__Work required__
Nothing but the line with "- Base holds" and the lines after it should appear, each retyped exactly as in the listing.

__Dataset extract__

· · ·

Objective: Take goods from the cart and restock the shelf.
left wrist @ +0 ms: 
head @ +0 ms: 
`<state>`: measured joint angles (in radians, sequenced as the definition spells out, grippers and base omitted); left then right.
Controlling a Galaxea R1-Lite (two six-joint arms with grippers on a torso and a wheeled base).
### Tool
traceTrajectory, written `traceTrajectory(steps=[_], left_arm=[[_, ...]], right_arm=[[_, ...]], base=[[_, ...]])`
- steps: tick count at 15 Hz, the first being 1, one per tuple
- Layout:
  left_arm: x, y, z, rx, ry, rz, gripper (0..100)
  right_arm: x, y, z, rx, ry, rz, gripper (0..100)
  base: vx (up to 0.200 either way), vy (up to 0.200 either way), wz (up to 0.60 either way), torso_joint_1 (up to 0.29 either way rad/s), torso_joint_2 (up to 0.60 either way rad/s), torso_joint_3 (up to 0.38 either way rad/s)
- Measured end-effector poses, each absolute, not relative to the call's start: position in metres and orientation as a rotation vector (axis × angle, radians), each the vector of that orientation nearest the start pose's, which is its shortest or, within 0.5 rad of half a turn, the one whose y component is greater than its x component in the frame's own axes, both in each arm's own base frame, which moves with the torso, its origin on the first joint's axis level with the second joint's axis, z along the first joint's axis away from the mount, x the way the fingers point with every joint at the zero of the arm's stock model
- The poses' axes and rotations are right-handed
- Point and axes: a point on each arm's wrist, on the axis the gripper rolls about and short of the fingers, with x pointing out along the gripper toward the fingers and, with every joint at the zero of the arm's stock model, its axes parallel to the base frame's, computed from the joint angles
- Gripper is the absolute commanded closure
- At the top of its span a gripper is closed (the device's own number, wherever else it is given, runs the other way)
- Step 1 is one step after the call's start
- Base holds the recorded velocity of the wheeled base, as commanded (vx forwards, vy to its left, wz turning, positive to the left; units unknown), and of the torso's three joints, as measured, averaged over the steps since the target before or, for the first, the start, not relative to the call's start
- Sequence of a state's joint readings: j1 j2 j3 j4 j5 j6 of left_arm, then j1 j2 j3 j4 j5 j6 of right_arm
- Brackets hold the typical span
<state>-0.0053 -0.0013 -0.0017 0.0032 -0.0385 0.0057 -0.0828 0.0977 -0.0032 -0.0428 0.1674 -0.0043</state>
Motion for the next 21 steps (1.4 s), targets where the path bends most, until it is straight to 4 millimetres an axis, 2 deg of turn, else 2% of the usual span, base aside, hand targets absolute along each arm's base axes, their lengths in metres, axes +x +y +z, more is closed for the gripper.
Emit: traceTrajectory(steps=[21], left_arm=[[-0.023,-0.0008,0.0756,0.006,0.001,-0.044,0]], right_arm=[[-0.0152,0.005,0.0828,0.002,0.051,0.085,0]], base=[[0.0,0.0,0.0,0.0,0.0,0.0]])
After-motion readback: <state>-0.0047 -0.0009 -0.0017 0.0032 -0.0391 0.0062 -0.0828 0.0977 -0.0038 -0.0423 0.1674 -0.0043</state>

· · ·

__Exercise response__
- Base holds the recorded velocity of the wheeled base, as commanded (vx forwards, vy to its left, wz turning, positive to the left; units unknown), and of the torso's three joints, as measured, averaged over the steps since the target before or, for the first, the start, not relative to the call's start
- Sequence of a state's joint readings: j1 j2 j3 j4 j5 j6 of left_arm, then j1 j2 j3 j4 j5 j6 of right_arm
- Brackets hold the typical span
<state>-0.0053 -0.0013 -0.0017 0.0032 -0.0385 0.0057 -0.0828 0.0977 -0.0032 -0.0428 0.1674 -0.0043</state>
Motion for the next 21 steps (1.4 s), targets where the path bends most, until it is straight to 4 millimetres an axis, 2 deg of turn, else 2% of the usual span, base aside, hand targets absolute along each arm's base axes, their lengths in metres, axes +x +y +z, more is closed for the gripper.
Emit: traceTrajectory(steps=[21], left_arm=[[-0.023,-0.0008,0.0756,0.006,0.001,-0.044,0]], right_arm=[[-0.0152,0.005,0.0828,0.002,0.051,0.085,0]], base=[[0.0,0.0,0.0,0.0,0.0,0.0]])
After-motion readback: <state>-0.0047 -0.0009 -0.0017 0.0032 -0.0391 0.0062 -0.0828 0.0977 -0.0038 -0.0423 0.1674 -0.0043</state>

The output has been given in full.